Work instruction: A precise repetition of every line below is the required answer.
- Opening Delimiter -
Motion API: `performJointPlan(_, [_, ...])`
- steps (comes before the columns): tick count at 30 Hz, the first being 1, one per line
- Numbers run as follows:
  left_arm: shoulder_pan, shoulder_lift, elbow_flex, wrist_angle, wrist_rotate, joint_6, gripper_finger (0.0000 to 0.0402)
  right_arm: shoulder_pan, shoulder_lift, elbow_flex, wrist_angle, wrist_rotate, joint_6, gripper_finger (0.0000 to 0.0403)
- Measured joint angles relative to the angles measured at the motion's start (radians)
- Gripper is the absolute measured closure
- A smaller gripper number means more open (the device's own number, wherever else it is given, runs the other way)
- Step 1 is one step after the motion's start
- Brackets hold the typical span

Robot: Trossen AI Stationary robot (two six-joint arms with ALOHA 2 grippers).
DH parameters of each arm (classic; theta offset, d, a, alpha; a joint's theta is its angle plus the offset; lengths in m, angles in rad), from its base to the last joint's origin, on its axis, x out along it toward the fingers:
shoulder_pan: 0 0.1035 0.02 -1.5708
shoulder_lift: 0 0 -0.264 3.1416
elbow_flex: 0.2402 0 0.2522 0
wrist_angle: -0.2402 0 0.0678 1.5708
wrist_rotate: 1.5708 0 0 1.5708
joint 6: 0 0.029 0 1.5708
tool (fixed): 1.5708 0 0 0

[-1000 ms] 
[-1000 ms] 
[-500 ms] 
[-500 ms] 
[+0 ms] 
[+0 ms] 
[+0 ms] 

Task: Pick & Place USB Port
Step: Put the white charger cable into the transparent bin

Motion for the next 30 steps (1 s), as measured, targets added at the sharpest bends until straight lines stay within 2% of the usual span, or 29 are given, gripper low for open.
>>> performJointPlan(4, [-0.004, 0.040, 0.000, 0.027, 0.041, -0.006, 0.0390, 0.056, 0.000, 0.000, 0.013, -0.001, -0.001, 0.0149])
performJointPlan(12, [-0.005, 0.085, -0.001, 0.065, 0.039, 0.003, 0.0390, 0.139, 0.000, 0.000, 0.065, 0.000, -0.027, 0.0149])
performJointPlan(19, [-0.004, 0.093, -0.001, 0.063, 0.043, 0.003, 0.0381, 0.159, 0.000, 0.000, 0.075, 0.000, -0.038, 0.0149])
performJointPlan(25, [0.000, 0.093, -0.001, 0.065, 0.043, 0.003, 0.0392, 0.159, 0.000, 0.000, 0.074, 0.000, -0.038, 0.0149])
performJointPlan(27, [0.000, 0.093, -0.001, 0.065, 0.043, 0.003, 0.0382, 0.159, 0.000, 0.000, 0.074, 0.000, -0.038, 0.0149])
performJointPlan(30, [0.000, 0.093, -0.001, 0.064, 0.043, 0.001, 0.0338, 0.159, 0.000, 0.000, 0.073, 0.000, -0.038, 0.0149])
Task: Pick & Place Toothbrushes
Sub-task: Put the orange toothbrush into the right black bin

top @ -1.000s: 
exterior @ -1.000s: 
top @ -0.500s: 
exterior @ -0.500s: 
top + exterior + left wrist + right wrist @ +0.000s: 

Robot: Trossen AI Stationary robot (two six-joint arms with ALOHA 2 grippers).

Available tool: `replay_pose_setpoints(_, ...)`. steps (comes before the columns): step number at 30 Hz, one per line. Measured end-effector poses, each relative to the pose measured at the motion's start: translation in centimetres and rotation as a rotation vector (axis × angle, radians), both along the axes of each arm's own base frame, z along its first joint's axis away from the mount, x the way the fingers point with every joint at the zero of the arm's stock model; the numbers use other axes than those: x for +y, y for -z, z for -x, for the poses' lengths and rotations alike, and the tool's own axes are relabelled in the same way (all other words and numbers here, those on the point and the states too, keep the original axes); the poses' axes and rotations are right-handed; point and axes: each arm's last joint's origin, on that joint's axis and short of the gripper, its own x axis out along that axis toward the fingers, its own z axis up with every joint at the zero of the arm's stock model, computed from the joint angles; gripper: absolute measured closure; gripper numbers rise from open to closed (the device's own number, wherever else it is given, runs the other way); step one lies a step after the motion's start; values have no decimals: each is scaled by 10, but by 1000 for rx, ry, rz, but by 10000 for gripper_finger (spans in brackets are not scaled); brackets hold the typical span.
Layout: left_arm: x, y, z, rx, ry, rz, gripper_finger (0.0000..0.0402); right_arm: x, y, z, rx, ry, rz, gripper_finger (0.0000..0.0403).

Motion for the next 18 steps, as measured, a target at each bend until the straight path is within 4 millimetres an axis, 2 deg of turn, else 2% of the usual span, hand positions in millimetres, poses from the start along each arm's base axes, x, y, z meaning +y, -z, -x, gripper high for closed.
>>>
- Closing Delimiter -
Output for this task:
Motion API: `performJointPlan(_, [_, ...])`
- steps (comes before the columns): tick count at 30 Hz, the first being 1, one per line
- Numbers run as follows:
  left_arm: shoulder_pan, shoulder_lift, elbow_flex, wrist_angle, wrist_rotate, joint_6, gripper_finger (0.0000 to 0.0402)
  right_arm: shoulder_pan, shoulder_lift, elbow_flex, wrist_angle, wrist_rotate, joint_6, gripper_finger (0.0000 to 0.0403)
- Measured joint angles relative to the angles measured at the motion's start (radians)
- Gripper is the absolute measured closure
- A smaller gripper number means more open (the device's own number, wherever else it is given, runs the other way)
- Step 1 is one step after the motion's start
- Brackets hold the typical span

Robot: Trossen AI Stationary robot (two six-joint arms with ALOHA 2 grippers).
DH parameters of each arm (classic; theta offset, d, a, alpha; a joint's theta is its angle plus the offset; lengths in m, angles in rad), from its base to the last joint's origin, on its axis, x out along it toward the fingers:
shoulder_pan: 0 0.1035 0.02 -1.5708
shoulder_lift: 0 0 -0.264 3.1416
elbow_flex: 0.2402 0 0.2522 0
wrist_angle: -0.2402 0 0.0678 1.5708
wrist_rotate: 1.5708 0 0 1.5708
joint 6: 0 0.029 0 1.5708
tool (fixed): 1.5708 0 0 0

[-1000 ms] 
[-1000 ms] 
[-500 ms] 
[-500 ms] 
[+0 ms] 
[+0 ms] 
[+0 ms] 

Task: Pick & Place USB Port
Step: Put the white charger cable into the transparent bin

Motion for the next 30 steps (1 s), as measured, targets added at the sharpest bends until straight lines stay within 2% of the usual span, or 29 are given, gripper low for open.
>>> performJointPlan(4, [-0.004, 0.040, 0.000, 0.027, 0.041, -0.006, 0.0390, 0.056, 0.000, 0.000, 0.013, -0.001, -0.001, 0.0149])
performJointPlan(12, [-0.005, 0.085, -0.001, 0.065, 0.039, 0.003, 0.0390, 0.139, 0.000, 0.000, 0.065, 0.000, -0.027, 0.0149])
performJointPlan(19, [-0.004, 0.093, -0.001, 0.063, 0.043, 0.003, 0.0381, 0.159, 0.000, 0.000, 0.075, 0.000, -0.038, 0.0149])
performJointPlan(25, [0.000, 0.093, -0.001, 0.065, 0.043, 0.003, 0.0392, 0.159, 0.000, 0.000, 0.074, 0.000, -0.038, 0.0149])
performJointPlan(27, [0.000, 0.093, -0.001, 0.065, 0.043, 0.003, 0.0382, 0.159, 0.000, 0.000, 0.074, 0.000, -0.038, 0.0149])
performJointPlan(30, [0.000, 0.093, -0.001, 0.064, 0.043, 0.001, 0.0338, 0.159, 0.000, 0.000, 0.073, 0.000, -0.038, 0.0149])
Task: Pick & Place Toothbrushes
Sub-task: Put the orange toothbrush into the right black bin

top @ -1.000s: 
exterior @ -1.000s: 
top @ -0.500s: 
exterior @ -0.500s: 
top + exterior + left wrist + right wrist @ +0.000s: 

Robot: Trossen AI Stationary robot (two six-joint arms with ALOHA 2 grippers).

Available tool: `replay_pose_setpoints(_, ...)`. steps (comes before the columns): step number at 30 Hz, one per line. Measured end-effector poses, each relative to the pose measured at the motion's start: translation in centimetres and rotation as a rotation vector (axis × angle, radians), both along the axes of each arm's own base frame, z along its first joint's axis away from the mount, x the way the fingers point with every joint at the zero of the arm's stock model; the numbers use other axes than those: x for +y, y for -z, z for -x, for the poses' lengths and rotations alike, and the tool's own axes are relabelled in the same way (all other words and numbers here, those on the point and the states too, keep the original axes); the poses' axes and rotations are right-handed; point and axes: each arm's last joint's origin, on that joint's axis and short of the gripper, its own x axis out along that axis toward the fingers, its own z axis up with every joint at the zero of the arm's stock model, computed from the joint angles; gripper: absolute measured closure; gripper numbers rise from open to closed (the device's own number, wherever else it is given, runs the other way); step one lies a step after the motion's start; values have no decimals: each is scaled by 10, but by 1000 for rx, ry, rz, but by 10000 for gripper_finger (spans in brackets are not scaled); brackets hold the typical span.
Layout: left_arm: x, y, z, rx, ry, rz, gripper_finger (0.0000..0.0402); right_arm: x, y, z, rx, ry, rz, gripper_finger (0.0000..0.0403).

Motion for the next 18 steps, as measured, a target at each bend until the straight path is within 4 millimetres an axis, 2 deg of turn, else 2% of the usual span, hand positions in millimetres, poses from the start along each arm's base axes, x, y, z meaning +y, -z, -x, gripper high for closed.
>>>

Nothing further is required of this output.